• **Work to complete**
Output, exactly as written, the lines below starting at the line containing "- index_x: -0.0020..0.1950" and ending at the line containing "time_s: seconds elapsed". Drop the pictures and keep both end lines.

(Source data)
- - -

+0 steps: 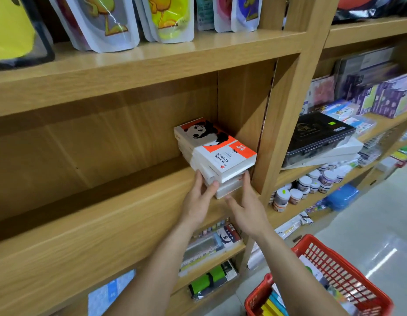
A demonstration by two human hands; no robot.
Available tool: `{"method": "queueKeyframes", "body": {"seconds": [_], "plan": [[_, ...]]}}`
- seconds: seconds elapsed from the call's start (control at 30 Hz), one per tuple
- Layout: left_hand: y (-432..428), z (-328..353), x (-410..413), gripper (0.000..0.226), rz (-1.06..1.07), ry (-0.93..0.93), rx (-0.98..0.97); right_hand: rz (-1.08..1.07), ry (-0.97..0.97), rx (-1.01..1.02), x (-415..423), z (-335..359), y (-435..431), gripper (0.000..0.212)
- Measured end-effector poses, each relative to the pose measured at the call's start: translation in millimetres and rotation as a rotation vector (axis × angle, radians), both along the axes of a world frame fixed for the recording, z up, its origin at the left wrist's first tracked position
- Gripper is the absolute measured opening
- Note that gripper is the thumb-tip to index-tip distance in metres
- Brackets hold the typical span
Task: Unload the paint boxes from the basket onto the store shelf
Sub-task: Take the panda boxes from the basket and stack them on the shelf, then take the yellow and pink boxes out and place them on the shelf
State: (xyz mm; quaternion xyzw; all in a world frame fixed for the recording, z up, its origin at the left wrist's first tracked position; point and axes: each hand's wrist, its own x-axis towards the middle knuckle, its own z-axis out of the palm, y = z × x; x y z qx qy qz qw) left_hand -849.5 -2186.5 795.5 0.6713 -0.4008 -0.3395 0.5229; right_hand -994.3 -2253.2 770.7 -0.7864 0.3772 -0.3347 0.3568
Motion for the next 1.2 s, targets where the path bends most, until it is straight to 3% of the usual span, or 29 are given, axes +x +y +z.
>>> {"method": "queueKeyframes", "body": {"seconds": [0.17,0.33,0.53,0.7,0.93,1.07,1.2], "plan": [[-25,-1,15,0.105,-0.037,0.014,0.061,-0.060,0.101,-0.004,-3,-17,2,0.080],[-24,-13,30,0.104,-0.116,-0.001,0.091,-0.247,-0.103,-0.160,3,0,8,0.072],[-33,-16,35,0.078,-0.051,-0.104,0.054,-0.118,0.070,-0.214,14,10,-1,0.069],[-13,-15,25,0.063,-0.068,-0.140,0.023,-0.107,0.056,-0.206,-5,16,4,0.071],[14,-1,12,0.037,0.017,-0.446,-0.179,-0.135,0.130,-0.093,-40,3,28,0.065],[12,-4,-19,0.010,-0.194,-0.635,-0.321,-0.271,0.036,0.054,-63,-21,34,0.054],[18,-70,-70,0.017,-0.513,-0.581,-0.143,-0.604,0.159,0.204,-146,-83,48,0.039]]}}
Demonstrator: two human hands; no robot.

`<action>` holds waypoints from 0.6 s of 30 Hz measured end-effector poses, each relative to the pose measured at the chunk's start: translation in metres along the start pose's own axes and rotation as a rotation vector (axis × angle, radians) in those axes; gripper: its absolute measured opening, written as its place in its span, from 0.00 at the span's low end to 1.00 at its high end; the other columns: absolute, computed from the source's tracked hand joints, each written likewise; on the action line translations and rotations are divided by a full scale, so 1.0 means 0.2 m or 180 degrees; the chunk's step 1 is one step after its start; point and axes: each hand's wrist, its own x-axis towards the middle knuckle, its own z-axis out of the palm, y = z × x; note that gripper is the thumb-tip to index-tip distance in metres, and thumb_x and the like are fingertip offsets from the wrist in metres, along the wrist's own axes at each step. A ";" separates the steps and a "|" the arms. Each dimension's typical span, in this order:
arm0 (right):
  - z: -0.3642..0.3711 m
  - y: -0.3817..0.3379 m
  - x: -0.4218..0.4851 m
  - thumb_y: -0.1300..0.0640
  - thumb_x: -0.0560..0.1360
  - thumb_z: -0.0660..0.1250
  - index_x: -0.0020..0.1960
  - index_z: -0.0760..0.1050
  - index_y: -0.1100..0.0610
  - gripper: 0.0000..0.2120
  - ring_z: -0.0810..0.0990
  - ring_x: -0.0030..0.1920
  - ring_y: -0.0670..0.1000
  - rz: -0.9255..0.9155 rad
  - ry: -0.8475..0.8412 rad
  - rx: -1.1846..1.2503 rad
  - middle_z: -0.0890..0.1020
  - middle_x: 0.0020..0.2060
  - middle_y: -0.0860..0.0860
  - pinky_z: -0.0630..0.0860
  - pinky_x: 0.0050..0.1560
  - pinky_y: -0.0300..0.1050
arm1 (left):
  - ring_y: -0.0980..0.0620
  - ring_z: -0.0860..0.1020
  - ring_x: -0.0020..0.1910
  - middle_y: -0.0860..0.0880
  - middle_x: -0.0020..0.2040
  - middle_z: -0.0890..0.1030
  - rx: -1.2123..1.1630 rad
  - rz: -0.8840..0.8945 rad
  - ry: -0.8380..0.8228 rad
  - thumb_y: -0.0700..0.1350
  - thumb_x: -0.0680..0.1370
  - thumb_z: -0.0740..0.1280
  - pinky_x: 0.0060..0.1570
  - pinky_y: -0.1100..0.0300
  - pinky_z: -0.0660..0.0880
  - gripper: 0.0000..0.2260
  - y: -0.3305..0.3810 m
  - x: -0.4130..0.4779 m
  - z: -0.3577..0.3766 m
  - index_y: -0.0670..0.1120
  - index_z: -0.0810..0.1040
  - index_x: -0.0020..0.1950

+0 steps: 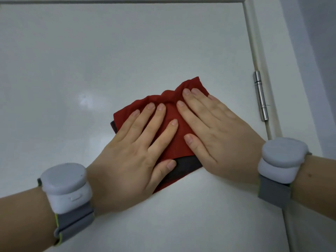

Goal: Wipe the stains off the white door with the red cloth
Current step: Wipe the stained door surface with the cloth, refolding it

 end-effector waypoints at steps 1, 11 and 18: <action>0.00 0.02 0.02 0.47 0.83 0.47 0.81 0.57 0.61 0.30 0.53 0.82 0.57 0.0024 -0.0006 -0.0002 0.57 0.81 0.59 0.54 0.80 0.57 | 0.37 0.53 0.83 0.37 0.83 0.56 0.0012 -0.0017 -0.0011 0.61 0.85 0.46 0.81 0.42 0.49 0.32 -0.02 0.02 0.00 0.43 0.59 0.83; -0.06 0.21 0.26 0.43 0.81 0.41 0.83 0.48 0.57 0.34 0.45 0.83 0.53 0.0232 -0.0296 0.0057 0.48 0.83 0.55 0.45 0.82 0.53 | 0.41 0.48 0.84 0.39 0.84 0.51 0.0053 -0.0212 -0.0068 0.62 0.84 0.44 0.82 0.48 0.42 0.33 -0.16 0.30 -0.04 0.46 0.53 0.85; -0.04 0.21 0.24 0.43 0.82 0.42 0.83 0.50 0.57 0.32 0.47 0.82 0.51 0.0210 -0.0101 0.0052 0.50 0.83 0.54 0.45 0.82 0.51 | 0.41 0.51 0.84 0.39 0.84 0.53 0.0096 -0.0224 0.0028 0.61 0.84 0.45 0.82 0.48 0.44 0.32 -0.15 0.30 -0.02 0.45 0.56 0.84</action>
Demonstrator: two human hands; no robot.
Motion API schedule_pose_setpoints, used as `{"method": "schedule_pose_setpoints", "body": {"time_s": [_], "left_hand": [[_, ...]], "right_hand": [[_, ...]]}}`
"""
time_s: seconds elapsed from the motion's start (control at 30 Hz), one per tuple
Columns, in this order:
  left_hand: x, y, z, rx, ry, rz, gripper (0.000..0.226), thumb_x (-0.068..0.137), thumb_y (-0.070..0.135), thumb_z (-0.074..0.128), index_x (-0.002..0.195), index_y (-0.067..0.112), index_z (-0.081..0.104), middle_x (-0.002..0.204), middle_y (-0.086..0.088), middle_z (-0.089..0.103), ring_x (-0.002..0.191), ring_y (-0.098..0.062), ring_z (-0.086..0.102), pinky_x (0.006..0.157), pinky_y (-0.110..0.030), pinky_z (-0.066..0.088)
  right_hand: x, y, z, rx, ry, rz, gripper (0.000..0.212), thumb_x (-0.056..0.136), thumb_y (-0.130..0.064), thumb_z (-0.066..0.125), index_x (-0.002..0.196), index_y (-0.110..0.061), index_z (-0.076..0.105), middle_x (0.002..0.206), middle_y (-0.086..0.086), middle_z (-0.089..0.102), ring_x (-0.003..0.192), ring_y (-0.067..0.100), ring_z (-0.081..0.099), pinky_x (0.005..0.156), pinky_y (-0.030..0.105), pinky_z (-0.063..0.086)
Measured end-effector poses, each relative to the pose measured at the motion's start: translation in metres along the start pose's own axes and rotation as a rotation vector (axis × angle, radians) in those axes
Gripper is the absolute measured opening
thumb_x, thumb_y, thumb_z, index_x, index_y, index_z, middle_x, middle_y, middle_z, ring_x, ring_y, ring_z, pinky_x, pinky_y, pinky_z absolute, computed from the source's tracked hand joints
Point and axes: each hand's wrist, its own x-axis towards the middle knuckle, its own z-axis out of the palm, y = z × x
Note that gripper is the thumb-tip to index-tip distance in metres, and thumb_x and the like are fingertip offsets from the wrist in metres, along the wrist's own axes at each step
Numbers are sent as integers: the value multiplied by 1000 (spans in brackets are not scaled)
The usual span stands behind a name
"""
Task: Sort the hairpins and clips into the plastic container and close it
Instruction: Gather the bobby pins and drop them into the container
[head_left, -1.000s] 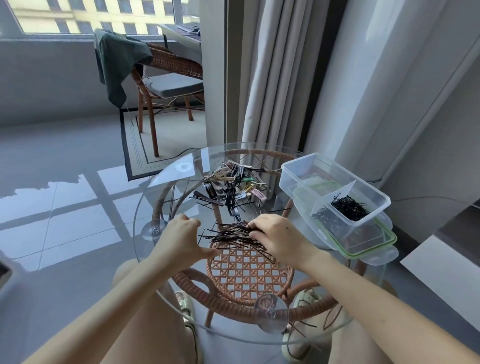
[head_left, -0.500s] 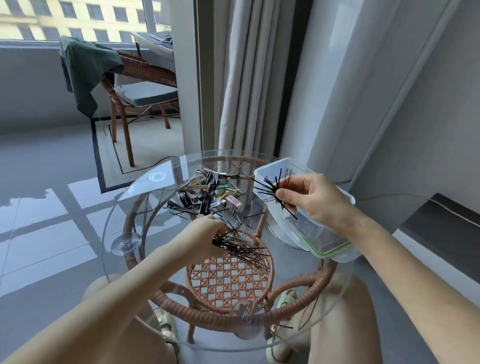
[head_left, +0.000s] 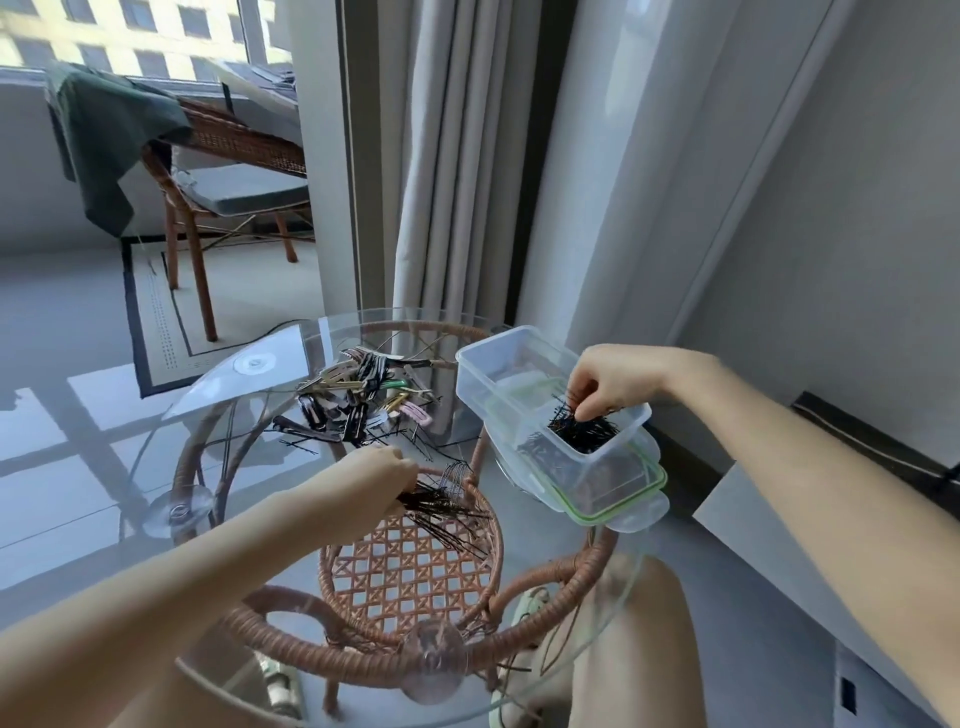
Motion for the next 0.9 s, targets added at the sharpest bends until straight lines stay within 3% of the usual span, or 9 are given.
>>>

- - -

• **Task result**
  - index_x: -0.0020..0.1950

+0 steps: 

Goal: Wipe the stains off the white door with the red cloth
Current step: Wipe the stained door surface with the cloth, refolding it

 end-effector waypoints at steps 1, 11 and 18: <action>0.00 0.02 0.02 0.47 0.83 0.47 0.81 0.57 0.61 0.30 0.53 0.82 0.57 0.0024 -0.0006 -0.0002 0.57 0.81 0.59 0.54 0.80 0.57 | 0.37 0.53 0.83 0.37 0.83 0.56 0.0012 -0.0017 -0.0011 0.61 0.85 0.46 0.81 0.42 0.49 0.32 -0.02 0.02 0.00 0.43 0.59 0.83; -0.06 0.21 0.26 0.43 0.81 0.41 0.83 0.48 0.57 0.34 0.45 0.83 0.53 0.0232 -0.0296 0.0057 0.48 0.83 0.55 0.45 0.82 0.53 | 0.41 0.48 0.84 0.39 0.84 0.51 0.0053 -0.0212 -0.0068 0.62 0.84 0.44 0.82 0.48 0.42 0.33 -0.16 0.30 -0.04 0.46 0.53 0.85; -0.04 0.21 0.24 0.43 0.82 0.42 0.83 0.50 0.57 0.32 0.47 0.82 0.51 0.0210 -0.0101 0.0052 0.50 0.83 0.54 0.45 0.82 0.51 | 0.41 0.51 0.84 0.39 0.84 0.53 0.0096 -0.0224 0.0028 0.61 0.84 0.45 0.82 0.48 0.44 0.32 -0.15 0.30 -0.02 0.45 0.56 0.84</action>
Demonstrator: two human hands; no robot.
Motion API schedule_pose_setpoints, used as `{"method": "schedule_pose_setpoints", "body": {"time_s": [_], "left_hand": [[_, ...]], "right_hand": [[_, ...]]}}`
"""
time_s: seconds elapsed from the motion's start (control at 30 Hz), one per tuple

The output contains the complete answer to the exercise.